Task prompt:
Below are the records; collect from them each line containing the string "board".

** Information provided follows **

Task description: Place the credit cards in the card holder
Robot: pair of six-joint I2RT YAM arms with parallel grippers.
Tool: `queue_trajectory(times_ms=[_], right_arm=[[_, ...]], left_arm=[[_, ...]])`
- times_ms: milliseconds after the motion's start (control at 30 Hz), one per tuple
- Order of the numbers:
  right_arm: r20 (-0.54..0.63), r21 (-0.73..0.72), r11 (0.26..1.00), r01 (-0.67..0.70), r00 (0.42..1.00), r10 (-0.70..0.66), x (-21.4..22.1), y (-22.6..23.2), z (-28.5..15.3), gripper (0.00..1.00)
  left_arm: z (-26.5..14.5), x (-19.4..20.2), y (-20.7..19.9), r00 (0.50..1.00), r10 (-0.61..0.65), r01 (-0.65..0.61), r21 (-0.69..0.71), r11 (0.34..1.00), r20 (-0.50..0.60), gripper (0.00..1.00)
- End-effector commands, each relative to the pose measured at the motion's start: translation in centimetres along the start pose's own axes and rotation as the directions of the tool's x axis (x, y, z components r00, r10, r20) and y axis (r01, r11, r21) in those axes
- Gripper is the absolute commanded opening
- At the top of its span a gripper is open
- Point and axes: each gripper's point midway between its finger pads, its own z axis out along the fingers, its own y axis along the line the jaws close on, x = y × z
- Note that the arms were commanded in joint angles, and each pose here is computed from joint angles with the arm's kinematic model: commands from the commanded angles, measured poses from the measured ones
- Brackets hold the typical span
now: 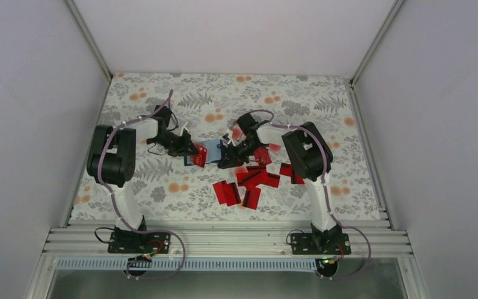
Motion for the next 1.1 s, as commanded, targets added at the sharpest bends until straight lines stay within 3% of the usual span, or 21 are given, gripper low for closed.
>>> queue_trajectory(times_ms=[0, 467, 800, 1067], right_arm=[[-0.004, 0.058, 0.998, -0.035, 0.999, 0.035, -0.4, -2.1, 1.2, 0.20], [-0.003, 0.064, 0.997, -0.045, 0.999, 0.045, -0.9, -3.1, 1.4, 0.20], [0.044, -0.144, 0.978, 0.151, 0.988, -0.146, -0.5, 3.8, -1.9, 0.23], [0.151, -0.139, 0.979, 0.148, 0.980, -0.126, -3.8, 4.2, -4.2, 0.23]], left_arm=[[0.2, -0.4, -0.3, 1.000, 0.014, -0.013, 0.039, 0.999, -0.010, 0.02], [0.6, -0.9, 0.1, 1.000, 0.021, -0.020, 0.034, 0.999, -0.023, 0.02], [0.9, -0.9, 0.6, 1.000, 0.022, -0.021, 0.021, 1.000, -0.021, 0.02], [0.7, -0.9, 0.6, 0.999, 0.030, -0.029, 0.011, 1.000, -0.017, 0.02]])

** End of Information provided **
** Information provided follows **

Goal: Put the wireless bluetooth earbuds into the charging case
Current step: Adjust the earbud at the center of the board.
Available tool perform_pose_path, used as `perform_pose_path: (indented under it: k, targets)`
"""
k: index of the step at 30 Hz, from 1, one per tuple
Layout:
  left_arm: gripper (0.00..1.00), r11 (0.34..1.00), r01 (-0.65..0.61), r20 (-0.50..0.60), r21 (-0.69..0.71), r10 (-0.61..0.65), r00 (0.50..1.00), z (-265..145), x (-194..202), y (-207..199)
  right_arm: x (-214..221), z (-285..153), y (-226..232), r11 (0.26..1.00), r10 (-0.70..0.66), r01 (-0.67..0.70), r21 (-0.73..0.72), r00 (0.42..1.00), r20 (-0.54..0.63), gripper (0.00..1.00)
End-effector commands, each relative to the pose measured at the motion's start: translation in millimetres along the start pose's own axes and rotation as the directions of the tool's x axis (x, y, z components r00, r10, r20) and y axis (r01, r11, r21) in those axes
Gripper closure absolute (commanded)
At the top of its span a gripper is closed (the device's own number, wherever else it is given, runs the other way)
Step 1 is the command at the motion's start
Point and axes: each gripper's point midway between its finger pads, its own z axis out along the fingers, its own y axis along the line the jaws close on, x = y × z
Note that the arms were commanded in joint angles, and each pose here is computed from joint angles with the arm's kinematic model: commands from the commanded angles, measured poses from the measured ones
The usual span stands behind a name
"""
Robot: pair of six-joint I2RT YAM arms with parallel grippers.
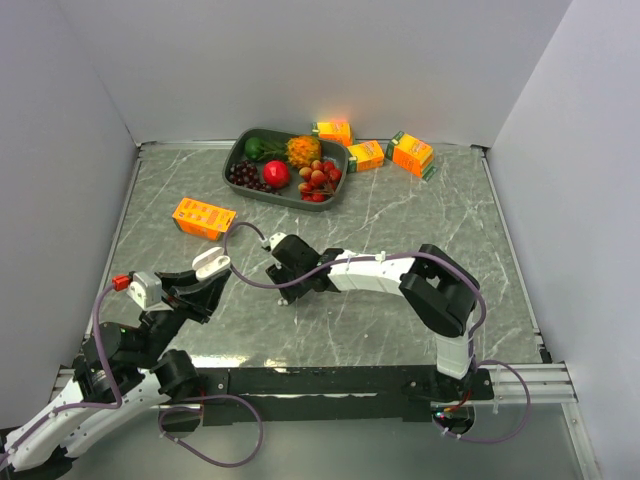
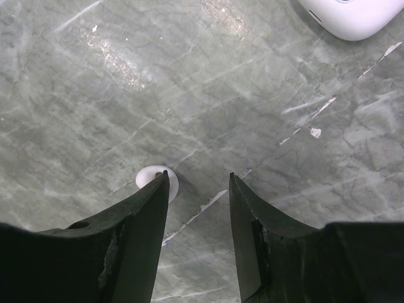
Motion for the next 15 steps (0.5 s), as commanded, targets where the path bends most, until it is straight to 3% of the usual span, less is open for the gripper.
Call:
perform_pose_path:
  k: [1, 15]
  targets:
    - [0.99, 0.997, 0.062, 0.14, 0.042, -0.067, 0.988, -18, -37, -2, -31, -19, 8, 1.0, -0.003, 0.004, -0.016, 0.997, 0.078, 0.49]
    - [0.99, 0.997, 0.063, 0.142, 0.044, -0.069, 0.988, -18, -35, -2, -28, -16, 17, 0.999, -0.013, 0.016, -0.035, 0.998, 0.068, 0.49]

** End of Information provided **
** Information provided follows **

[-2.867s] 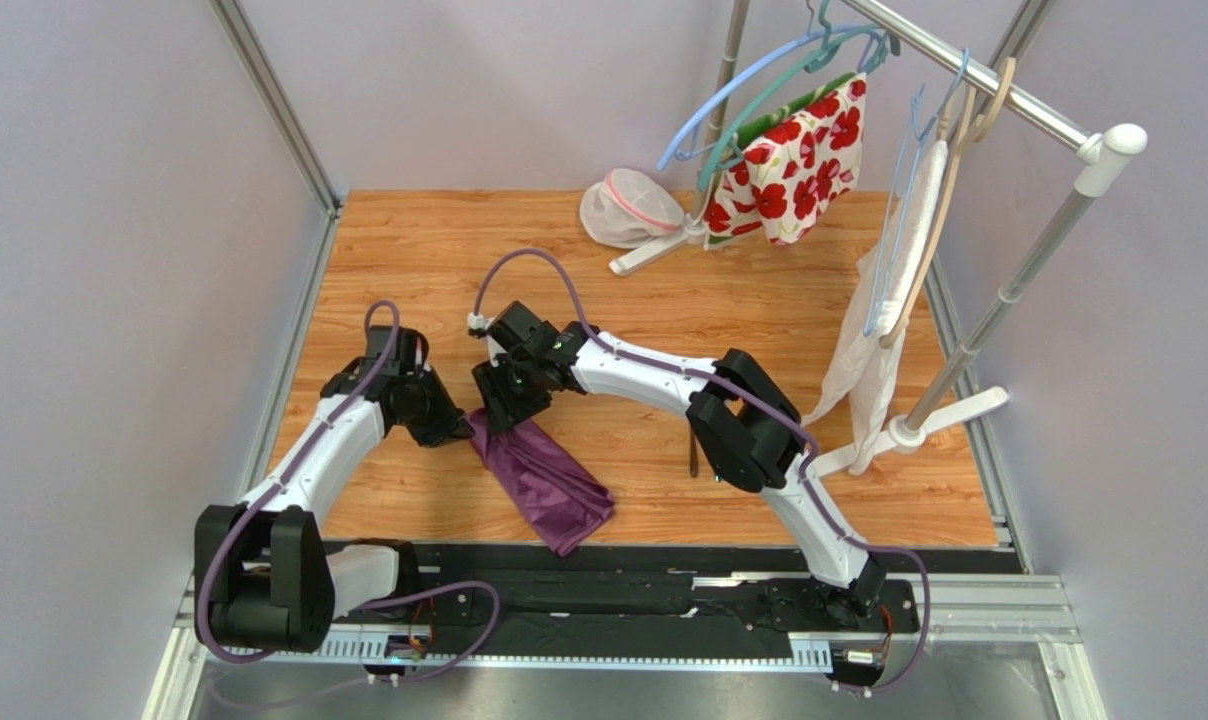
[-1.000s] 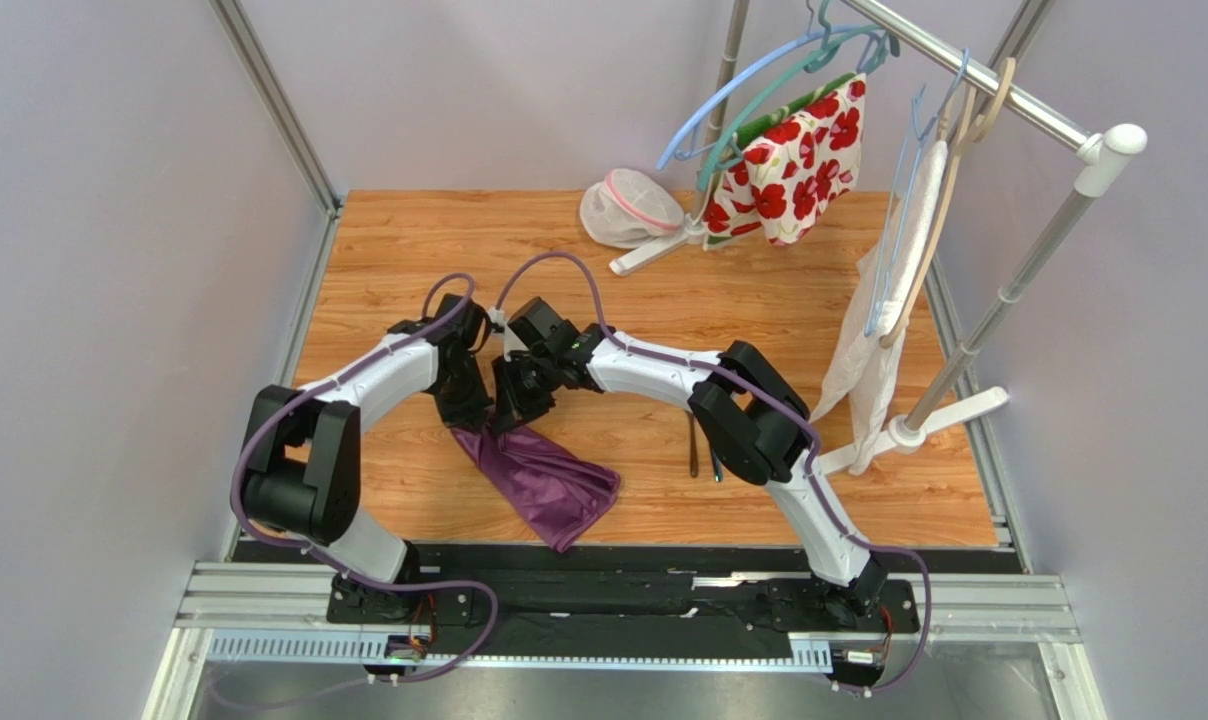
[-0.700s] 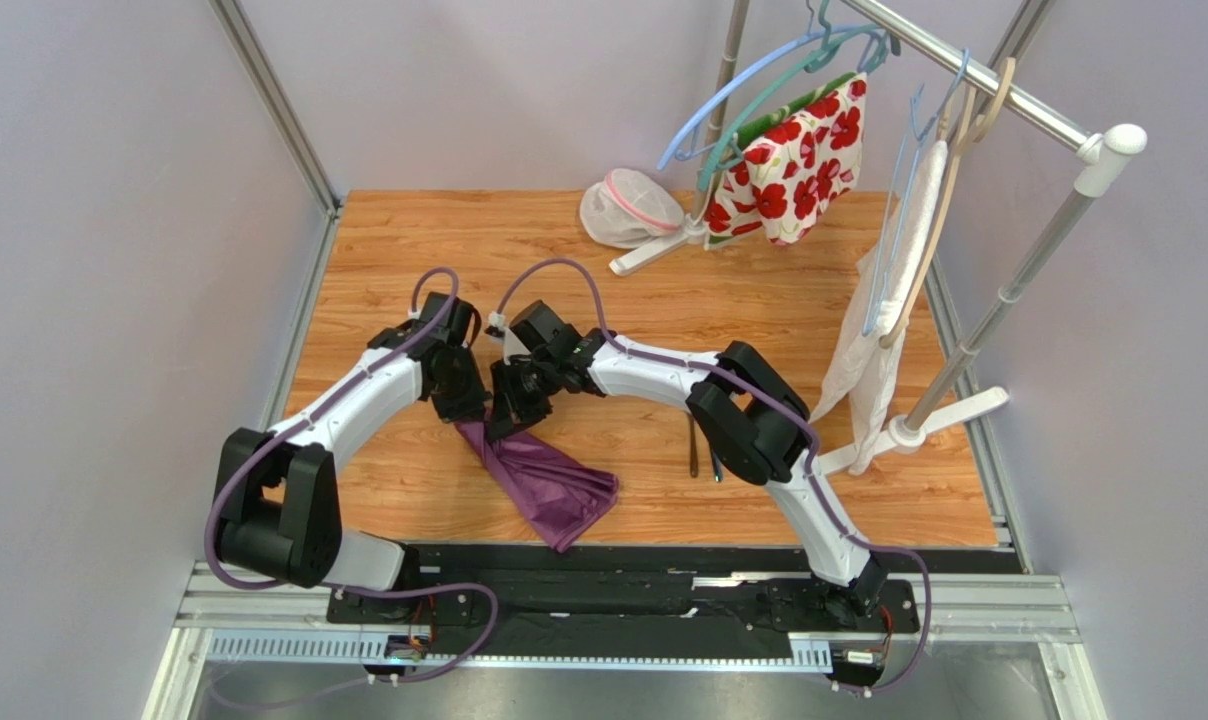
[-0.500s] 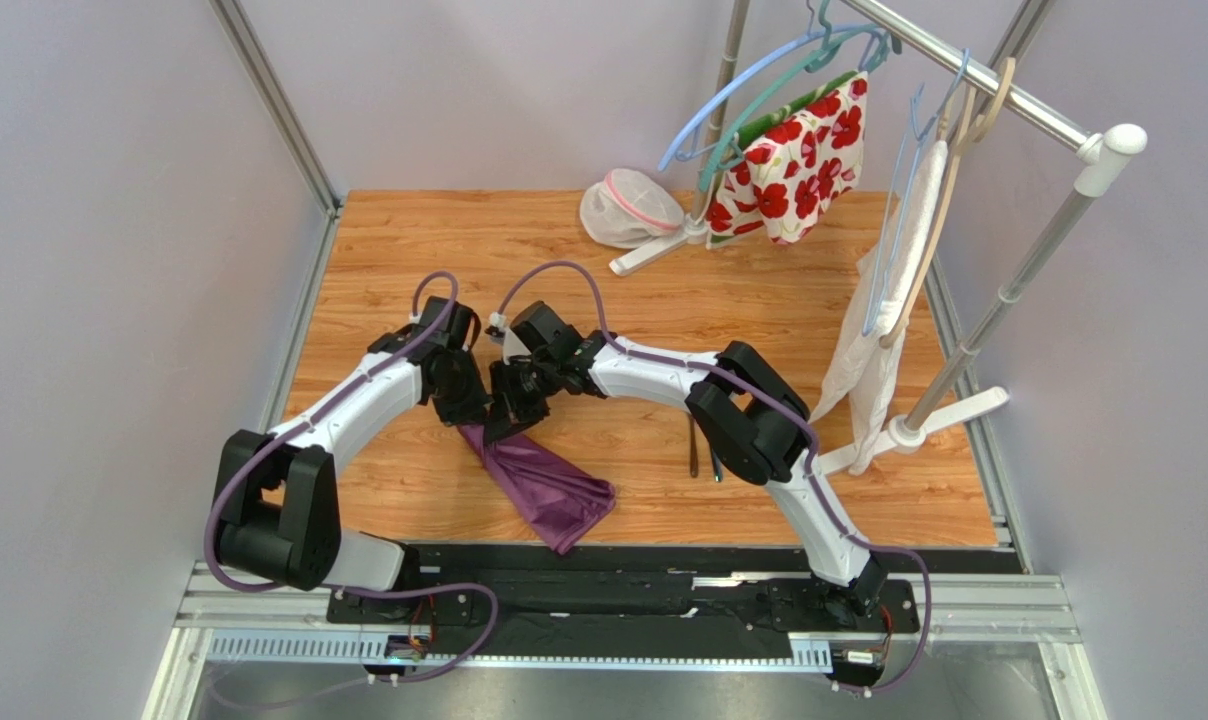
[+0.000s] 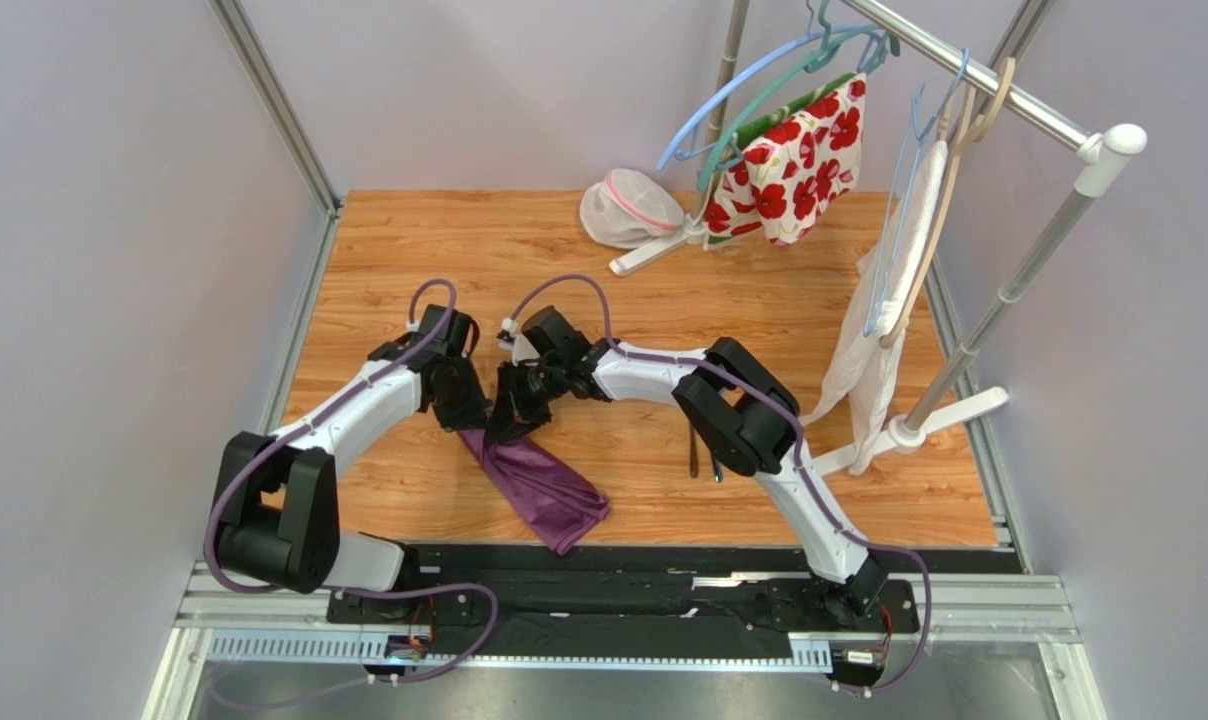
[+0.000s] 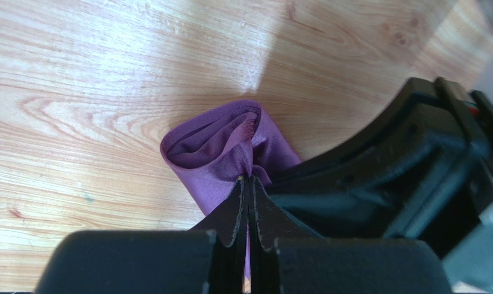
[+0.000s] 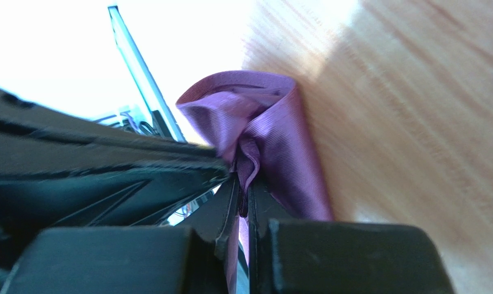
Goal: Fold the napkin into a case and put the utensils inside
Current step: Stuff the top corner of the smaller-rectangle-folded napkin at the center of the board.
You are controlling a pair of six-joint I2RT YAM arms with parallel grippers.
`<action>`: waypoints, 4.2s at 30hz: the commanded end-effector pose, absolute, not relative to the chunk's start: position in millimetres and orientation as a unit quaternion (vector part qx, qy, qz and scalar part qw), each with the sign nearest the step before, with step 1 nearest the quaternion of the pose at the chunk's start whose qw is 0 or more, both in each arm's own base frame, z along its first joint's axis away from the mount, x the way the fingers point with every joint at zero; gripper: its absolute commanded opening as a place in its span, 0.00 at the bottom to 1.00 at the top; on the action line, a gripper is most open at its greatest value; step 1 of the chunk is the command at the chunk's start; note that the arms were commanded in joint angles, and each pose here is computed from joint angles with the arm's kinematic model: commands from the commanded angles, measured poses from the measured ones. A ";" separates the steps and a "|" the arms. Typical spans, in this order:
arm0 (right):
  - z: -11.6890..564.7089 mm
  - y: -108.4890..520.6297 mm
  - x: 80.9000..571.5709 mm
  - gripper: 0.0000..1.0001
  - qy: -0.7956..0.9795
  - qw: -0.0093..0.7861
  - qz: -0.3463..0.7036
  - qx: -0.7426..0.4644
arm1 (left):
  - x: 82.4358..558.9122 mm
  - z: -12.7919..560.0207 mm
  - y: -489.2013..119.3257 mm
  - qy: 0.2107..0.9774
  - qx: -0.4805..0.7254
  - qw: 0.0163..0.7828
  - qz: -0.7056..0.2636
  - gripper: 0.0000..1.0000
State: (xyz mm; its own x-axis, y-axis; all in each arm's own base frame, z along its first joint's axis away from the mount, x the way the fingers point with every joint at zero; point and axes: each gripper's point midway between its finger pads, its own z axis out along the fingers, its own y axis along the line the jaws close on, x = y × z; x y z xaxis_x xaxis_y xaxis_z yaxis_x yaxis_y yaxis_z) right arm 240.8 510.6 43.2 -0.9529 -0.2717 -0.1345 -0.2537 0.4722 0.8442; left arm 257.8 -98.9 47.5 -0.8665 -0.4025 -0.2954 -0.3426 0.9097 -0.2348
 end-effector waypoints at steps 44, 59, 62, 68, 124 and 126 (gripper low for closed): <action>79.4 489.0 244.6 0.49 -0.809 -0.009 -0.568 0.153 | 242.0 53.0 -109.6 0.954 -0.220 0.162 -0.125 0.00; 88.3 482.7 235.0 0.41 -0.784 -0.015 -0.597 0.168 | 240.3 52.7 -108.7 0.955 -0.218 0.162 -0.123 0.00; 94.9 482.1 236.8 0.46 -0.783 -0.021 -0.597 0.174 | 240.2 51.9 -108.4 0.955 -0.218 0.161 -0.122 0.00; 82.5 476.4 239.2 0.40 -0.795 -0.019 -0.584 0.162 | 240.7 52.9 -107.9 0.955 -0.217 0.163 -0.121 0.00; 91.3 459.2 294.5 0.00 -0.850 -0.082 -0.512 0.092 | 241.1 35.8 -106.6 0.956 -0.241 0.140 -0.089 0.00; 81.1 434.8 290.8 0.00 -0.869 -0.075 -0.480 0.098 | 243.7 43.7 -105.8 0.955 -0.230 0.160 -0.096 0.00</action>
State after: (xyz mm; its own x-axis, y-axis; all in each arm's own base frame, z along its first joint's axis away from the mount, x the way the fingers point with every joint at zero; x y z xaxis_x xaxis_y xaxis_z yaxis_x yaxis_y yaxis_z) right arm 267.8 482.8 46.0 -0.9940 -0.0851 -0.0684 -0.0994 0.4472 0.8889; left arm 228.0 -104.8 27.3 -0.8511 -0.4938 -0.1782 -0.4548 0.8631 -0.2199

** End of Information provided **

Answer below:
Current step: Adjust the earbud at the center of the board.
Current step: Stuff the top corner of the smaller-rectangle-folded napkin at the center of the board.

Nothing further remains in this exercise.